We took the kids bowling on Friday and I had to show Ollie, one of my fifth graders, how to hold the ball. He had never been bowling before. If you have ever been bowling with me, you know how horrible I am at it, so I'm not sure that I really should have been the one to teach him how to bowl, but he was much better by the time we left then he was when we first got there. He probably could have beat me! Ha! He's also the one Justin and I want to take to a baseball game. I wonder if his mom would let us take him. She seems pretty strict.

The swimming lessons sort of continue. I tried to help Anah this week, but I'm having trouble helping her overcome here fear of the water. She will get in, but she's very skeptical about putting her face in. Any suggestions? The junior high boys have been trying to learn how to float. They act like they don't know how. I'm not sure if they are playing me, or if they really can't...

We have community night here every Thursday. This week was packed! It was so much fun. Youthworks cooks for us and brings all of their mission teams to hang out with our kids and their parents, and whoever else may show up from the community. Grandpa Perkins sat by Kate and I at dinner and we got in to this discussion about his vision at the center. I was wishing the whole time that I had a pen to take notes on my plate or something! He was so excited about the turn out and seeing all the black and white people hanging out and playing ball. Seeing it all from his point of view was very powerful. This is the way it should be all the time.. . maybe this is what heaven looks like.
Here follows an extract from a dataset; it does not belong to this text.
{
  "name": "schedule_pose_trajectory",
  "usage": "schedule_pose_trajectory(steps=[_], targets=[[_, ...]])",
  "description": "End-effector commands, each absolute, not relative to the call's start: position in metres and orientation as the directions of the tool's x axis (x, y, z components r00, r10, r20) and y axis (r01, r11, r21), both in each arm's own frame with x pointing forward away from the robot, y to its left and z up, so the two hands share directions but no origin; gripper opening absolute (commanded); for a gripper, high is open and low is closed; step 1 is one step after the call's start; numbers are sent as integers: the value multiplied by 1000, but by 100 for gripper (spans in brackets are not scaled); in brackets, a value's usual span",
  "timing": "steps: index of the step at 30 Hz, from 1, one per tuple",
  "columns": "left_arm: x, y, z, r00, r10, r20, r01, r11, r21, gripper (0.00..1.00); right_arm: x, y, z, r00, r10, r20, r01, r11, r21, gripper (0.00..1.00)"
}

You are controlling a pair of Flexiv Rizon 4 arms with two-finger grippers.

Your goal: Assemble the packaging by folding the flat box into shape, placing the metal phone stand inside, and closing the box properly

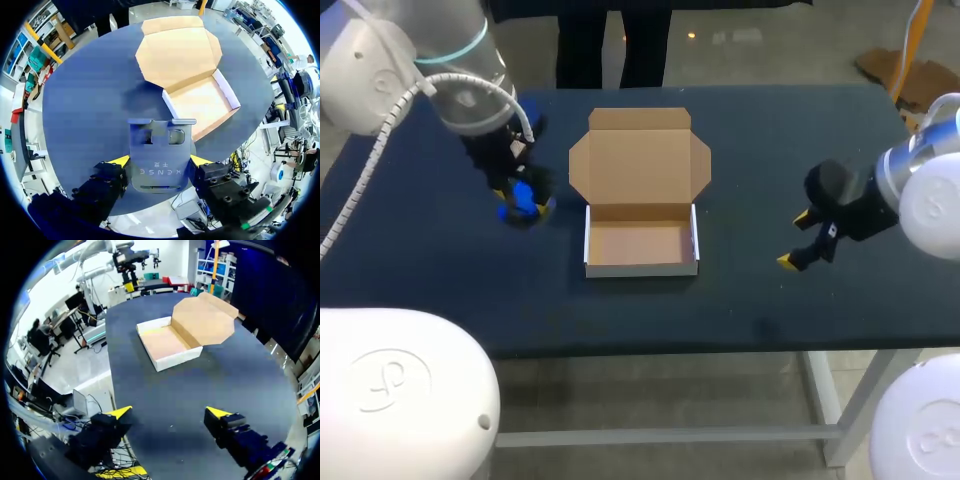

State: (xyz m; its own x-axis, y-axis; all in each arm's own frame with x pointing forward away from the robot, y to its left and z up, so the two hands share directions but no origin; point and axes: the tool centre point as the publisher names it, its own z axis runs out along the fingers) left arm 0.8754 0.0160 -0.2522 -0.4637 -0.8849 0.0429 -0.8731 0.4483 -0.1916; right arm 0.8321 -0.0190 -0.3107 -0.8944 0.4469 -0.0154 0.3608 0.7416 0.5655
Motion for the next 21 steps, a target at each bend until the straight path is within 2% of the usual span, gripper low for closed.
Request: schedule_pose_trajectory(steps=[1,21], targets=[[874,-4,-252,-466,-884,28,-872,454,-181,0,832,-21,-310,-896,444,-12,359,740,568,100],[875,-78,-267,-497,-868,24,-859,487,-158,0,832,-21,-310,-896,444,-12,359,740,568,100]])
Grandpa and I started talking about the plans for a new church at the center. I was asking him questions about how it would connect to what is already here--especially the Spencer Perkins center which is what all of the kids programs are through. I told him that I really think we need something for the high schoolers. The high school kids come and help and are considered "junior interns", but really need something to call their own. He said that he hoped the new church could help with that, and for me to live here and start it up.

Needless to say, I wasn't really sure how to respond to that. It would be hard to say no to Grandpa!!! Plus, I can't say no just yet. I told him I have a year left of school and that I'll think about it. I have been.

Yesterday we went to the beach and it was glorious. I literally live where I work, and it's nice to get away for a little while and reflect. Thad and Will brought a guitar and ukeleli(sp?) and jammed for Kelly and I--our own private concert! The night before the four of us met up with Fabienne and her boyfriend Andrew to go belly dancing. We plan on going back next Friday, and mom's mailing me my skirt. Don't worry. There are pictures. Needless to say, it's been a great.

I have more to say, but once again, don't have enough time at the moment.

Keep the Tinoco family from Waverly in your prayers.They lost their son, Ruben, on Friday. I'm really worried about my brother though. He and Ruben were close.

Love,
LH

Saturday, July 2, 2011

25 -28?

I have SO MUCH to catch you all up on, but haven't had the time yet. . . and still don't. I'll fill you in either tonight or tomorrow.

P.S.- I found the missing songbooks!

Also, please pray for all of my friends and family back in Waverly. A friend of my brother's passed away yesterday from drowning. It sucks not being in my town when everyone is hurting so badly. . . not that there is anything I can do.